Kolia sourit et acquiesce. Ils savent tous les deux qui est ce « on », celui qui le fait rentrer alors que minuit n'a pas encore sonné, un samedi soir qui plus est. Kolia regarde avec regret la silhouette de Sacha fendre la foule en s'éloignant. Ce n'est pas comme s'il voulait de lui, ou même de son petit-ami qui, bien que charmant, l'a toujours mis vaguement mal à l'aise ; il voudrait simplement trouver quelqu'un lui aussi, et ailleurs que dans une chambre d'hôtel anonyme.

Il commande une nouvelle bière au bar et sort par la porte de service pour l'agrémenter d'une cigarette. Des filles sortent à leur tour et lui jettent un coup d'œil curieux, qu'il ne prend pas la peine de leur retourner. Ce soir, il n'est pas d'humeur à jouer le jeu du mec normal et rangé. Son travail de secrétaire dans l'entreprise de bois de ses parents est plus ennuyeux chaque jour, et sans les efforts de Sacha pour le garder sur pieds, il aurait sûrement pris ses clics et ses clacs il y a longtemps pour aller voir ailleurs.

Ailleurs, oui, mais où ?

Une averse éclate soudain au dessus de sa tête. Il part se mettre à l'abri du préau, sa cigarette a moitié entamée. Il n'y a plus que lui dans l'arrière-cour miteuse du bar, encombrée de cartons pourrissant sous l'assaut des intempéries. La bière a goût de pisse et sa cigarette de mélasse amère. Il pose la première au sol et écrase la seconde sous son talon, trop las pour retourner à l'intérieur. Il sait déjà qu'il va devoir rentrer, seul.

Comme toujours.

— T'as pas une clope ?

Il se tourne en direction de la voix et se retrouve face à un chien mouillé, ses cheveux décolorés plaqués le long de ses joues creuses par la pluie. Il hausse un sourcil mais sort tout de même une cigarette, dont le garçon s'empare avec un signe de tête en guise de remerciement. Kolia le regarde du coin de l'œil l'allumer à grand-peine puis s'incruster près de lui pour la fumer au sec. En moins de cinq bouffées, il en a déjà consumé plus des trois quarts.

Kolia secoue doucement la tête, navré que la seule chose pour le distraire soit de voir un gamin encore plus pitoyable que lui.
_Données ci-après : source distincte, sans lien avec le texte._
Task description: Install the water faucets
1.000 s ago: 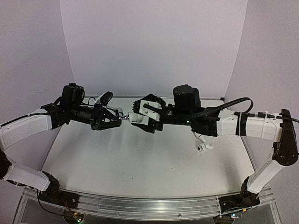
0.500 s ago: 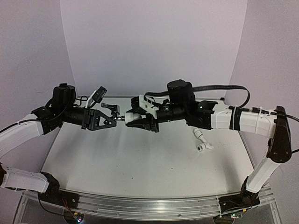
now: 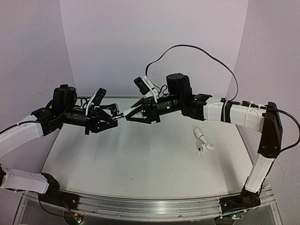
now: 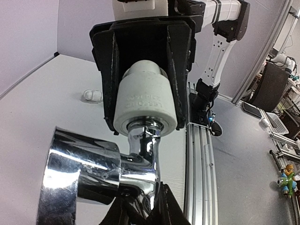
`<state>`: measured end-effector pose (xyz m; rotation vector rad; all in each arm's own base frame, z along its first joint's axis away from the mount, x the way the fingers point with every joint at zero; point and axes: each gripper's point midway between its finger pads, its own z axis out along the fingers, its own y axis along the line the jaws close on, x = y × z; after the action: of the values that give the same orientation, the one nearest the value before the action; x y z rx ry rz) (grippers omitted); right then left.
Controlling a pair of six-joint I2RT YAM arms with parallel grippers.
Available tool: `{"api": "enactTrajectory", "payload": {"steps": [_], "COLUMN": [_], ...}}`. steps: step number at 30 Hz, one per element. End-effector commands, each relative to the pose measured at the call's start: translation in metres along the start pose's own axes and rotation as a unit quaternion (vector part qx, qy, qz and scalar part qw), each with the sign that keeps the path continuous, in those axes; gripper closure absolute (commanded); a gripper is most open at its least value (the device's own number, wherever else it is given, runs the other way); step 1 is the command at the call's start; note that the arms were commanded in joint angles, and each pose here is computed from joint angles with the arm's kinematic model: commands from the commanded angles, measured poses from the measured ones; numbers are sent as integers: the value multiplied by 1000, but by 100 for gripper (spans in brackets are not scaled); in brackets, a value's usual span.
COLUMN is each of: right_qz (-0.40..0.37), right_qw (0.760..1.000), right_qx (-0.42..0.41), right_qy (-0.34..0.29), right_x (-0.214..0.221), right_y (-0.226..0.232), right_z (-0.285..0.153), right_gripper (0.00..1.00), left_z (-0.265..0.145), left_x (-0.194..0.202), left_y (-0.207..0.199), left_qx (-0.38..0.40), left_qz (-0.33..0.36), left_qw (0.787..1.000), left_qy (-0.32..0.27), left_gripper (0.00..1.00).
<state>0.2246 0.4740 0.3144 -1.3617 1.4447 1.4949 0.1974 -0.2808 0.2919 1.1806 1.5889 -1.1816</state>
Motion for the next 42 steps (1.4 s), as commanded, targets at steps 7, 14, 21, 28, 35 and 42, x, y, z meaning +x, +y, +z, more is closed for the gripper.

Quel triste réconfort.

— Hey, ça t'intéresse ? demande celui-ci en écrasant son mégot.

— Quoi ?

— La totale.

Le garçon lui montre trois doigts et Kolia secoue aussitôt la tête en fronçant les sourcils.
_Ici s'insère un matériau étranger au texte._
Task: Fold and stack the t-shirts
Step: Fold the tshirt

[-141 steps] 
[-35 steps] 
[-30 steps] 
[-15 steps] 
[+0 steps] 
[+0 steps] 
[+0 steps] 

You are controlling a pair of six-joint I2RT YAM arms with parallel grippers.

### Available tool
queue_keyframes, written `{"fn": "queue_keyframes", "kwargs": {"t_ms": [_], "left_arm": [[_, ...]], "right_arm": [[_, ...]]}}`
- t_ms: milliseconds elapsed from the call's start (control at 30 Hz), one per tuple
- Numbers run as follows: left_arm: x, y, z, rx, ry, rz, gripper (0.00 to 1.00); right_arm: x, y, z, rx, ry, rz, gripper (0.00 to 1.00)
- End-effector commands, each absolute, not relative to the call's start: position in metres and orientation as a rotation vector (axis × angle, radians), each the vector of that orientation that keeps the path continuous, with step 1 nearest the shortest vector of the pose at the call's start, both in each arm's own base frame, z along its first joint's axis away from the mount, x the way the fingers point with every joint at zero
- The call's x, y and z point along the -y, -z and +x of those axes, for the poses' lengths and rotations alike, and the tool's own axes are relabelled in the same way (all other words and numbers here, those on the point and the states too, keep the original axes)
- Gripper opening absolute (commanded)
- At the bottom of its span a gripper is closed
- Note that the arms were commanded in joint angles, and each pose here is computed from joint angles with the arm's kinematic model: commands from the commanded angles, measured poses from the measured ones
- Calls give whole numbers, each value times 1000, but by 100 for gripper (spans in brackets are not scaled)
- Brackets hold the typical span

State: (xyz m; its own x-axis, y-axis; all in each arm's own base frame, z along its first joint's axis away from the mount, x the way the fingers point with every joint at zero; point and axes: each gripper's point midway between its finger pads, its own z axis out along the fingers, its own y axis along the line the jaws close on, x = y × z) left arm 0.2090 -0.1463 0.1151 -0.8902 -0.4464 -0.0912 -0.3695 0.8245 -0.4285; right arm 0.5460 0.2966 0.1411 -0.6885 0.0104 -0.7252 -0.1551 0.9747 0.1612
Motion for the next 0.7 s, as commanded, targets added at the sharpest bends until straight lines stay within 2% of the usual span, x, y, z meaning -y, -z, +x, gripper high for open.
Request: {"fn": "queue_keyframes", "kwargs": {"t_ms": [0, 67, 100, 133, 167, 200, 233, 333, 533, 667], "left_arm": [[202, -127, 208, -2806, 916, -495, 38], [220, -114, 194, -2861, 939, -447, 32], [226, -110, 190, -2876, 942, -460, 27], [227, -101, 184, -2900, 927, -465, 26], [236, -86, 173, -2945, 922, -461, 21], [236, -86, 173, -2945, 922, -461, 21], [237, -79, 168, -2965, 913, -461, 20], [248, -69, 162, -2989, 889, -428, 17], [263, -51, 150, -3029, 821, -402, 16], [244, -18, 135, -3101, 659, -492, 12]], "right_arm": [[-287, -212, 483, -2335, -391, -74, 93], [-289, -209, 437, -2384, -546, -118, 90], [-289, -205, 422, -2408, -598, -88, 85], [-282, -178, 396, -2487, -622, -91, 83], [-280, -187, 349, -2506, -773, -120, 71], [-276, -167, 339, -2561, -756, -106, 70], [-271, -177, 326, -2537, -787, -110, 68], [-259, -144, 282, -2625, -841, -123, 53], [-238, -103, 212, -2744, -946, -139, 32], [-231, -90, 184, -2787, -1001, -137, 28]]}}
— Rentre chez toi, gamin, gronde-t-il en s'écartant.

La pluie est froide et cinglante mais il la brave sans rien dire ; il préfère écouter le gargouillis de l'eau plutôt que ces inepties sortir de la bouche de quelqu'un à peine en âge de boire. Malheureusement pour lui, l'autre n'est pas décidé à le lâcher : il surgit devant lui, vaguement essoufflé.
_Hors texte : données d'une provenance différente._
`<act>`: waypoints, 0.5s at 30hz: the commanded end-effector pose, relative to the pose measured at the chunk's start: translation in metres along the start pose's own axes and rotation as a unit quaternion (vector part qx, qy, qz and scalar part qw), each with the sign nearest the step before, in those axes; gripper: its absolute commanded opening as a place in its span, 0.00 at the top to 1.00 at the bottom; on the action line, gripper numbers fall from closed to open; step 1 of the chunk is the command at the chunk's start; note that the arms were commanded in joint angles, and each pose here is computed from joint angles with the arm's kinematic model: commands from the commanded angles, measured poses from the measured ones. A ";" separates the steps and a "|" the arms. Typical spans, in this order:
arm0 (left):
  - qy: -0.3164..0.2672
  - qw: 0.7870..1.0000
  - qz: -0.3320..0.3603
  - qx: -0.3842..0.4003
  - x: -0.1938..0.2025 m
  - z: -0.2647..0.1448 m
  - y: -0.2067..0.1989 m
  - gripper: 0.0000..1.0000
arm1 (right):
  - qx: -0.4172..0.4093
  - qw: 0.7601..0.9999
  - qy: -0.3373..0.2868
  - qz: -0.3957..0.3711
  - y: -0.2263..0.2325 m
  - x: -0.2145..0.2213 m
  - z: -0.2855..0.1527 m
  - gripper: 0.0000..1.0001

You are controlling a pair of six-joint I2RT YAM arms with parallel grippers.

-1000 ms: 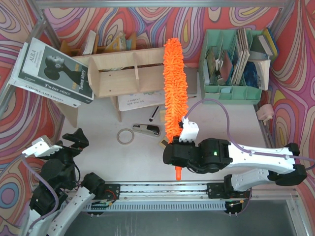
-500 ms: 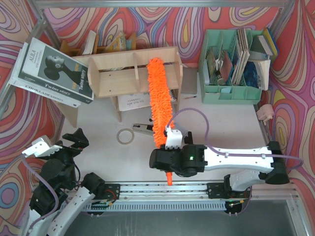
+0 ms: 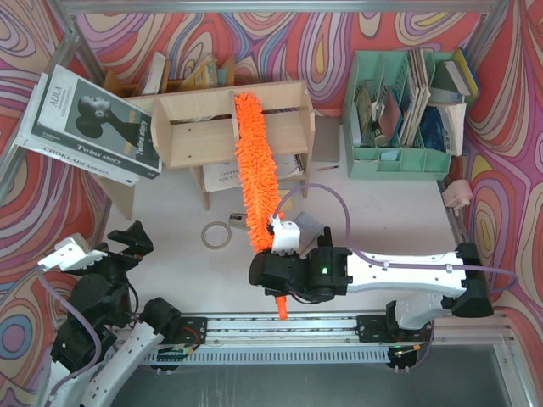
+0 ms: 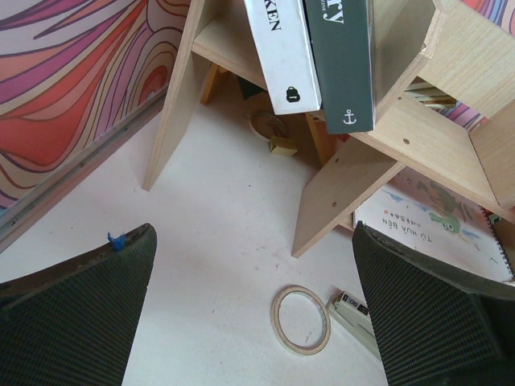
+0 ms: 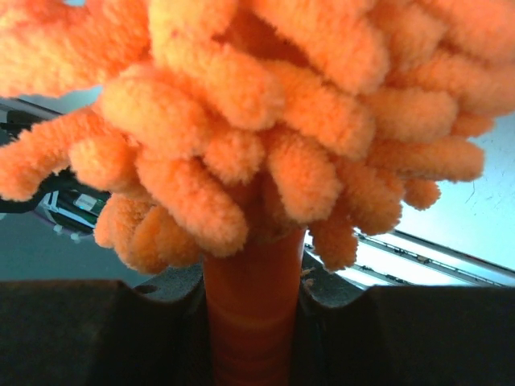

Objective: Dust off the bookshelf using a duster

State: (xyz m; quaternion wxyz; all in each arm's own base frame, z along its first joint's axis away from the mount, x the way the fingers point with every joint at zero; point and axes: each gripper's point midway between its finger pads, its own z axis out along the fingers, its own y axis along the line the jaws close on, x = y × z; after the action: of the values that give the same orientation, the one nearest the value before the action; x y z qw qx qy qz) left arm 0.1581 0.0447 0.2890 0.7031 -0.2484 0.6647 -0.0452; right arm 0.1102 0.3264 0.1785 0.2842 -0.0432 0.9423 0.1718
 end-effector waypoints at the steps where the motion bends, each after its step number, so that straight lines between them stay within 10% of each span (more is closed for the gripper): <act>1: -0.009 1.000 -0.008 -0.009 -0.006 -0.002 0.005 0.01 | -0.034 0.998 -0.043 -0.014 0.019 -0.026 -0.012 1.00; 15: -0.009 1.000 -0.007 -0.010 -0.005 -0.002 0.005 0.02 | -0.016 0.999 -0.032 0.004 -0.003 -0.012 -0.006 1.00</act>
State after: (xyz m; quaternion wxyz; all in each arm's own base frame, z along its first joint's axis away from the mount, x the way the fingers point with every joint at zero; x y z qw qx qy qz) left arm 0.1581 0.0447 0.2890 0.7031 -0.2484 0.6647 -0.0452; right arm 0.1140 0.3239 0.1927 0.2985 -0.0408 0.9348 0.1882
— Attends, putain. La moitié ?

— Tu délires ou quoi ? J'ai l'air de me payer des putes ?!

Il redoute un instant que le gosse lui réponde « oui » mais celui-ci baisse la tête face à sa colère. Kolia le contourne et poursuit son chemin, jusqu'à ce qu'une main agrippe sa manche pour le retenir.

— S'te plaît, gratuit si tu veux, je veux juste dormir quelque part… si je rentre maintenant je vais me faire tuer.

Sous les mèches blondes, Kolia voit des marques violacées s'étendre de chaque côté de son cou, et la culpabilité vient aussitôt balayer tout son bon sens. Il se remet en marche, les lèvres pincées, tirant le garçon par le bras jusqu'à ce qu'il comprenne qu'il doive le suivre.

D'habitude, Sacha et lui traînent dans les bars de leur quartier, mais pas ce soir. Il espérait qu'en allant jusqu'au centre, il pourrait faire mieux qu'un simple verre entre amis. Maintenant qu'il se retrouve avec un fardeau sur les bras, il regrette d'avoir traversé la ville pour ça, envisageant même un instant de se débarrasser du garçon dans un motel en route.

Lorsqu'il se tourne vers lui, l'air défait que le gamin affiche lui passe toute envie de le laisser finir la nuit seul. Il aimerait pouvoir s'indigner de sa situation, mais il sait bien qu'il n'est ni le premier ni le dernier ado à la rue qui préfère vendre ses services que de se remettre sur les rails.

Il aimerait bien pouvoir refaire le monde, mais ce soir, il ne s'en sent vraiment pas le courage.

Le chauffeur de taxi qui les conduit à destination les regarde avec un mépris mal dissimulé. Kolia sent qu'il va devoir mettre la main à la poche pour s'éviter les remarques mais ça n'a pas d'importance. Comparé à la galère de prendre le métro, quelques roubles de plus ne sont rien.

 

— Il n'y a rien de valeur ici alors n'essaye pas, grogne-t-il en laissant son invité entrer dans son appartement.

— Je ne suis pas un voleur, répond sèchement l'intéressé.

— Et moi je ne suis pas la SPA. Va te laver et laisse tes fringues dans l'entrée.

Lorsque le garçon commence à se déshabiller, Kolia réalise qu'il a oublié de préciser l'entrée de la salle de bain. Trop tard pour l'arrêter, maintenant. Sous un vieux tee-shirt moulant et un jean troué aux genoux, son corps n'est qu'os et nerfs, encore recouvert d'un duvet blond ne parvenant pas à masquer les cicatrices et ecchymoses qui s'étendent ici et là.

Le gamin semble surpris que Kolia ne détourne pas les yeux ni ne fasse de remarque. Qu'y a-t-il à dire, après tout ?

— Frotte bien, lâche-il en désignant la salle de bain.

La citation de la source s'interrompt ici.